What you will do:
Copy each line below that has "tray".

-- Data block follows --

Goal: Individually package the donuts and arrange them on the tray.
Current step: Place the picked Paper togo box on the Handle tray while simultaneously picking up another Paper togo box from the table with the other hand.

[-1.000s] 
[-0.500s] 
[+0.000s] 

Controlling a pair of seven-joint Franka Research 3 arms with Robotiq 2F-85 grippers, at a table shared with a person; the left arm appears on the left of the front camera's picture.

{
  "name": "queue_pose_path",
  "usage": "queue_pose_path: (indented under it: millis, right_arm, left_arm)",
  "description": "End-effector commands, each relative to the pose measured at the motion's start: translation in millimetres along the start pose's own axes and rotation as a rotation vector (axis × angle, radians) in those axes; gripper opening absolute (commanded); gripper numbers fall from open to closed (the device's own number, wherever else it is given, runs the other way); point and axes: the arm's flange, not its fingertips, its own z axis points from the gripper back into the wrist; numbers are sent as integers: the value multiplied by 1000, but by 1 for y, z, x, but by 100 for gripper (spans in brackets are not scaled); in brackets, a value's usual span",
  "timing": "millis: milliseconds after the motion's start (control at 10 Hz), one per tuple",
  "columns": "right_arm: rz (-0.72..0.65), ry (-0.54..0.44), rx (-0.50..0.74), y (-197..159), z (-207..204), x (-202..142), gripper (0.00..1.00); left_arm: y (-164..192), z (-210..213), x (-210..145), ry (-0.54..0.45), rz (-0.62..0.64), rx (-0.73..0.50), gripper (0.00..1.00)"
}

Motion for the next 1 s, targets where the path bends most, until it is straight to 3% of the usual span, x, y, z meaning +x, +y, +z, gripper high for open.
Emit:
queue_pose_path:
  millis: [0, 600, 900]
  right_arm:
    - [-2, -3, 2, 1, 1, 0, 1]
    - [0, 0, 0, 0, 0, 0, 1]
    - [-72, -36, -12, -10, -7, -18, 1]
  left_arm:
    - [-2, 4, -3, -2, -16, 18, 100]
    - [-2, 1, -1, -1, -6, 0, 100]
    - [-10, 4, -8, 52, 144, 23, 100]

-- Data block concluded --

Written response:
Goal: Individually package the donuts and arrange them on the tray.
Current step: Place the picked Paper togo box on the Handle tray while simultaneously picking up another Paper togo box from the table with the other hand.

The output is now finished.